This function only works in Excel `PY` as it requires `thefuzz` library which is not available in Pyodide.  The main reason to use it is that it has a levenshtein algorithm implementation that is roughly 15x faster than the one in the `nltk_distance` function.

In [1]:
import pandas as pd

# Setup globals similar to RUNPY function.
# Arrays must be in pandas DataFrame.
arg1 = pd.DataFrame(["sample", "exemplary", "sampler", "example"], columns=['needles'])
arg2 = pd.DataFrame(["samples", "exemplar", "sample", "examples"], columns=['haystack'])
arg3 = 'ratio'

In [2]:
from thefuzz import fuzz
import pandas as pd

def thefuzz_distance(needle, haystack_df, algorithm='ratio'):
    # Flatten the DataFrame to a list
    haystack = haystack_df.values.flatten().tolist()

    # Check if needle is a DataFrame
    if isinstance(needle, pd.DataFrame):
        needle_list = needle.values.flatten().tolist()
    else:
        needle_list = [needle]

    results = []
    for needle_item in needle_list:
        # Calculate similarity scores
        if algorithm == 'ratio':
            scores = [(index + 1, fuzz.ratio(needle_item, item) / 100) for index, item in enumerate(haystack)]
        elif algorithm == 'partial_ratio':
            scores = [(index + 1, fuzz.partial_ratio(needle_item, item) / 100) for index, item in enumerate(haystack)]
        elif algorithm == 'token_sort_ratio':
            scores = [(index + 1, fuzz.token_sort_ratio(needle_item, item) / 100) for index, item in enumerate(haystack)]
        elif algorithm == 'token_set_ratio':
            scores = [(index + 1, fuzz.token_set_ratio(needle_item, item) / 100) for index, item in enumerate(haystack)]
        else:
            raise ValueError(f"Unknown algorithm: {algorithm}")

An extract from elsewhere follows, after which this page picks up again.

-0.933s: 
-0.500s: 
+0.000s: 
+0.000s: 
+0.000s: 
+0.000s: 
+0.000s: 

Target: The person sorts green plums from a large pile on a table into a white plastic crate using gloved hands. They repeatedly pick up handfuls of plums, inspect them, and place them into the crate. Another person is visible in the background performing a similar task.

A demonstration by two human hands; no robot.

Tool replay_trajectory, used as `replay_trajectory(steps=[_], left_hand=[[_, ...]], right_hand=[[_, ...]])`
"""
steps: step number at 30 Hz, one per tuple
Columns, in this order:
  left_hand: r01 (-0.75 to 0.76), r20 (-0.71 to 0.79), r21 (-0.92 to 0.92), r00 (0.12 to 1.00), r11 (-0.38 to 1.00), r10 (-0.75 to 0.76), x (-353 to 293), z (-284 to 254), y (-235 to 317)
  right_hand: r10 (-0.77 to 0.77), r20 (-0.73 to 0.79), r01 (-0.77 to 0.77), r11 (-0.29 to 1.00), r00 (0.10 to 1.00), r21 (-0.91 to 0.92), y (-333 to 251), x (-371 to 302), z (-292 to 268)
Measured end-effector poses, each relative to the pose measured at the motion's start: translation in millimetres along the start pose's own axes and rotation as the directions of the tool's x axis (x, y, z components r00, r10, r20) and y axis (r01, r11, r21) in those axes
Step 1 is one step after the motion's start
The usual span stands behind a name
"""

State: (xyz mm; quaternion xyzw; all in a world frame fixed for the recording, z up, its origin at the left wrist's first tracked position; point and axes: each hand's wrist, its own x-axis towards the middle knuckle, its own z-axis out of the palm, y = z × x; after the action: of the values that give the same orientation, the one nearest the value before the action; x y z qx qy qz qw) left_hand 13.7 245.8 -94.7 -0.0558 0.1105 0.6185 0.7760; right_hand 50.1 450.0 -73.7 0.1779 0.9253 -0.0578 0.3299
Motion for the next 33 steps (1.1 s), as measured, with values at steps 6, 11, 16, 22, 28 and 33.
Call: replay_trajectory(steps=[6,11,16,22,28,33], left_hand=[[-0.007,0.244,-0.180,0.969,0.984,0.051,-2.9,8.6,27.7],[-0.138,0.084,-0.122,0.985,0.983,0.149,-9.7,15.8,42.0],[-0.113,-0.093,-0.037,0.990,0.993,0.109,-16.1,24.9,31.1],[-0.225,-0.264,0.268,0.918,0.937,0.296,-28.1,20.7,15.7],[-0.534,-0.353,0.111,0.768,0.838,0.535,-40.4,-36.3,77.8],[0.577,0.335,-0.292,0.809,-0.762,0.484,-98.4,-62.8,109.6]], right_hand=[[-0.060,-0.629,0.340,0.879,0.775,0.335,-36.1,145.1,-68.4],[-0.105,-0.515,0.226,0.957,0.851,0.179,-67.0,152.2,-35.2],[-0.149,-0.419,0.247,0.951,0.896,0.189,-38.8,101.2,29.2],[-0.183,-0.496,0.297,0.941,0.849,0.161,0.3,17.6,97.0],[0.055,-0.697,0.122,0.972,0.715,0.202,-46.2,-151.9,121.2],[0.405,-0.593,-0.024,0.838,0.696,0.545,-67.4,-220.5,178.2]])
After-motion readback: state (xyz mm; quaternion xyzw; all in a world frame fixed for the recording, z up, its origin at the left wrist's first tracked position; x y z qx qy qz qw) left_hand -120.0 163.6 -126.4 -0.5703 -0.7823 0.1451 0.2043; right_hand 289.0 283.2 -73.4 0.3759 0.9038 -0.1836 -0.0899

        # Sort based on scores in descending order
        scores.sort(key=lambda x: x[1], reverse=True)
        # Append the top index and score to results as a list
        results.append(list(scores[0]))

    # results is 2D list, e.g. [[1, 0.75], [2, 0.85]]
    return results

# Example usage
thefuzz_distance(arg1, arg2, arg3)

[[3, 1.0], [2, 0.94], [3, 0.92], [4, 0.93]]